Le ministère israélien des Affaires étrangères a annoncé avoir rappelé pour consultations le chargé d’affaires de son ambassade à Varsovie suite à l’adoption par la Pologne d’une loi qui porte notamment sur la restitution des biens spoliés pendant l’Holocauste.
«La Pologne a adopté encore une loi antisémite et contraire à l’éthique. J’ai ordonné au chargé d'affaires de l'ambassade d’Israël à Varsovie de rentrer en Israël pour des consultations indéfinies. Notre nouvel ambassadeur, qui devait prochainement partir pour Varsovie, ne se rendra pas à ce stade en Pologne», a indiqué le chef de la diplomatie israélienne, Yaïr Lapid, dans un communiqué.

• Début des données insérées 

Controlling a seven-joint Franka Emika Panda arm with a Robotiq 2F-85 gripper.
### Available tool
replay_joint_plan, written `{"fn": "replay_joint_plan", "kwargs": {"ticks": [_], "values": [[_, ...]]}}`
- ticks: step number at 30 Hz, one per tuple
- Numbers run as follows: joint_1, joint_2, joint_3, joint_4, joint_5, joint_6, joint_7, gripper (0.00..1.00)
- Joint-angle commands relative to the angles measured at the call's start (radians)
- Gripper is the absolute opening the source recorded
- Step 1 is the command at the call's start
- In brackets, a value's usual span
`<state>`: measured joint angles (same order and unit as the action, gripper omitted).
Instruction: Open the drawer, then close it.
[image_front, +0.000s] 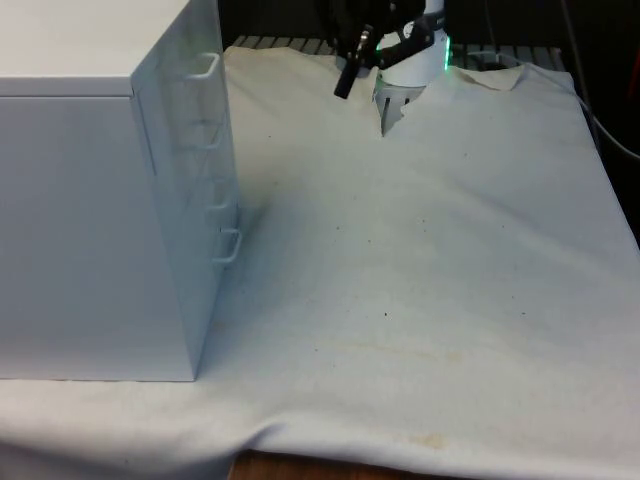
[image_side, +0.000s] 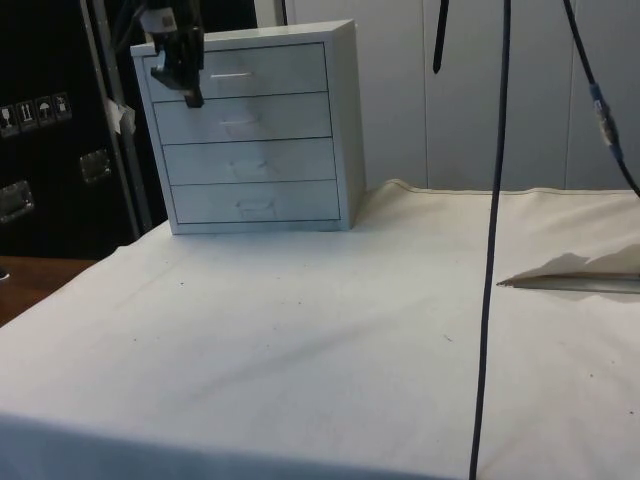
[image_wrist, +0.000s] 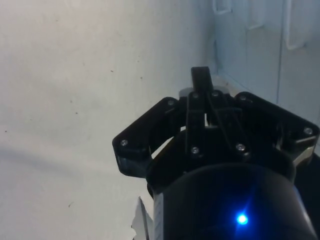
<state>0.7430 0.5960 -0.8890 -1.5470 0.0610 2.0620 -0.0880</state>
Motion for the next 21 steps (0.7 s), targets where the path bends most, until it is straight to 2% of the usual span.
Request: {"fn": "replay_joint_plan", "kwargs": {"ticks": [1,7,12,13,14,18,19,21], "values": [[0.002,0.006,0.004,0.007,0.003,-0.009,0.008,0.0],[0.006,0.019,0.019,0.02,0.002,-0.009,0.034,0.0],[0.007,0.019,0.016,0.02,0.001,-0.007,0.034,0.0],[0.007,0.022,0.016,0.021,0.0,-0.002,0.035,0.04],[0.007,0.018,0.015,0.02,0.001,-0.006,0.034,0.04],[0.008,0.018,0.015,0.019,0.0,-0.006,0.033,0.26],[0.008,0.018,0.015,0.019,0.0,-0.006,0.033,0.36],[0.008,0.017,0.014,0.019,0.0,-0.005,0.033,0.47]]}}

Le ministre a en outre recommandé à l’ambassadeur polonais en Israël de poursuivre ses vacances en Pologne et de «profiter de cette occasion pour expliquer aux Polonais ce que l’Holocauste signifie pour les citoyens d’Israël».

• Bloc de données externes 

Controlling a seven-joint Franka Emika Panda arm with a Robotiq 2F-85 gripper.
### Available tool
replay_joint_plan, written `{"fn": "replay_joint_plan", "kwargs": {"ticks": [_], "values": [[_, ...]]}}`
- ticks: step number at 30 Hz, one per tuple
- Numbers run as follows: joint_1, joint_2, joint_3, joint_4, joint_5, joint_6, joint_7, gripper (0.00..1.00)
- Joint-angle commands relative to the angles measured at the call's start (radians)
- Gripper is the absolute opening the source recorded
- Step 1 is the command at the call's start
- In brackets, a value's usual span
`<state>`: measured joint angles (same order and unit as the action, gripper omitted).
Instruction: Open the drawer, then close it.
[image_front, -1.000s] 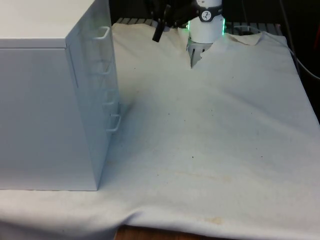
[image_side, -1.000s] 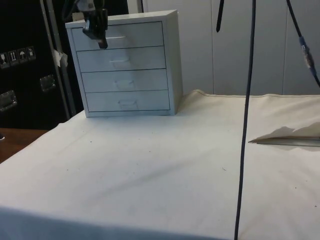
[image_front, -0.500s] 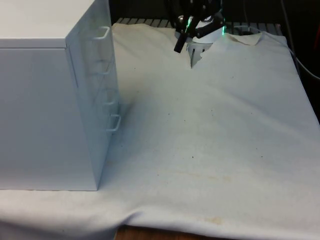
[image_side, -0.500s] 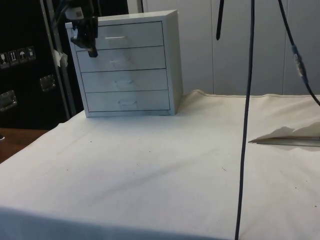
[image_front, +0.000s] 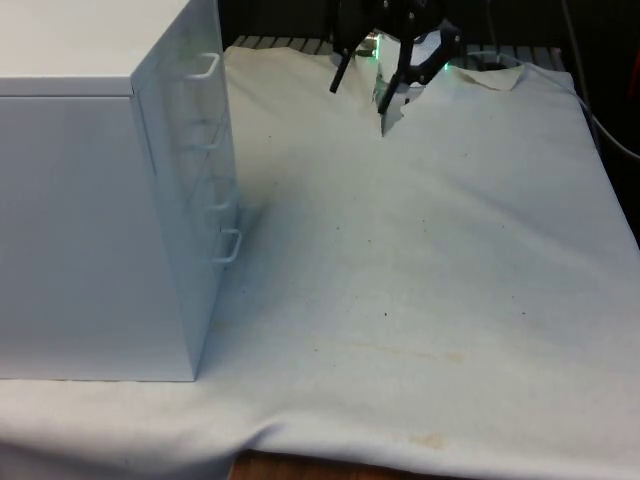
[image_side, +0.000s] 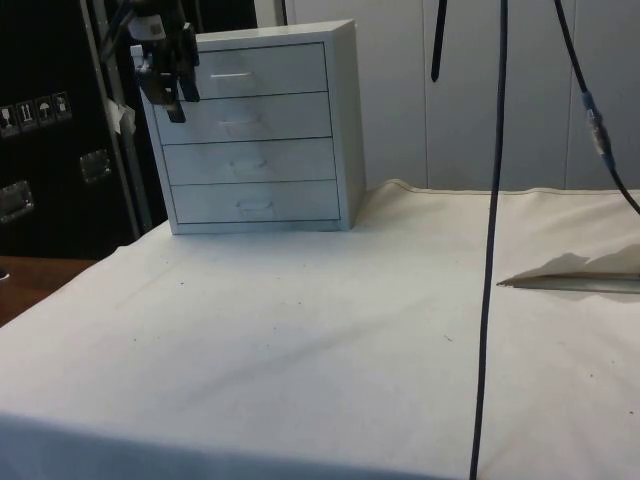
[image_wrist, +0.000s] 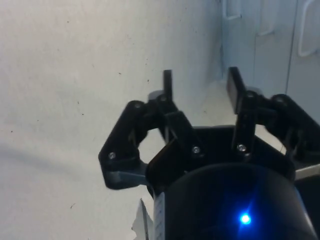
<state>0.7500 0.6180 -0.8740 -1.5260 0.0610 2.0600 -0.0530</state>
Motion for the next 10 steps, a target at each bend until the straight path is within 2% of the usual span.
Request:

Selon le ministre, Israël mène des négociations avec les États-Unis sur une réaction conjointe à l’adoption de la loi sur les restitutions par la Pologne.
«Ce soir, la Pologne est devenue un pays antidémocratique et non libéral qui ne respecte pas la plus grande tragédie de l'histoire de l'humanité. Nous ne devons jamais rester silencieux. Israël et le peuple juif ne resteront certainement pas silencieux», a noté le ministre.
La Pologne promet de réagir
Varsovie a réagi au départ du chef de l’ambassade israélienne en promettant de prendre des mesures similaires.
Le ministère polonais des Affaires étrangères a qualifié d’infondée la décision de baisser le statut de l’ambassade israélienne à Varsovie et portant préjudice aux relations bilatérales.
«Le gouvernement polonais prendra des mesures politiques et diplomatiques appropriées selon le principe de symétrie appliqué dans les relations bilatérales», a-t-il noté.
Loi polonaise controversée
La question des restitutions n’est toujours pas réglée en Pologne où trois millions de citoyens d’origine juive, soit 90% de la population juive du pays, ont été assassinés pendant la Seconde Guerre mondiale, selon l’Institut international pour la mémoire de la Shoah, Yad Vashem.
Le 24 juin, la Diète, chambre basse du parlement polonais, a adopté, par 309 voix pour et 120 abstentions, des amendements au code administratif qui prévoit une limite allant de 10 ans jusqu’à 30 ans pour toute contestation d’une décision administrative. Cette loi bloque ainsi les restitutions de biens, mais aussi les indemnisations pour les anciens propriétaires et leurs successeurs légaux au bout d’une période de 30 ans.
Le Premier ministre Mateusz Morawiecki a en outre déclaré que, tant qu'il serait en fonction, «la Pologne ne paiera pas un zloty, un dollar ou un euro pour les crimes de guerre allemands», rapporte Bloomberg. Fin juin, Pinchas Goldschmidt, président du Conseil des rabbins de l’Europe, a critiqué ces propos. Il a rappelé que des Polonais avaient illégalement mis la main sur de nombreuses maisons de juifs tués pendant l’Holocauste, exhortant M.Morawiecki à préciser s’il considérait ces actes comme des crimes militaires commis par l’Allemagne ou la Pologne.
Israël et les États-Unis estiment que la nouvelle loi polonaise porte atteinte aux droits des survivants de l'Holocauste et de leurs descendants. «Nous ne devons rien à personne», a indiqué en juillet Jaroslaw Kaczynski, président du parti polonais au pouvoir Droit et justice (PiS), rejetant les critiques du projet de loi.
Tensions israélo-polonaises
La restitution des biens juifs envenime les relations entre Israël et la Pologne depuis des années.
En mai 2019, un Israélien de 65 ans a craché sur l’ambassadeur de Pologne en Israël, Marek Magierowski. Selon les médias, l’agresseur a été refoulé de l'ambassade où il voulait obtenir des renseignements sur la restitution des biens juifs.
Deux jours plus tard, les autorités polonaises ont de nouveau refusé de restituer les biens des juifs tués durant l’Holocauste et la Pologne a même annulé une visite d’une délégation israélienne à Varsovie croyant que les négociations porteraient sur cette question.
La Pologne est signataire de la Déclaration de Terezin de 2009 sur des mesures visant à réparer les torts économiques ayant accompagné l'Holocauste contre les juifs et d'autres victimes de la persécution nazie en Europe.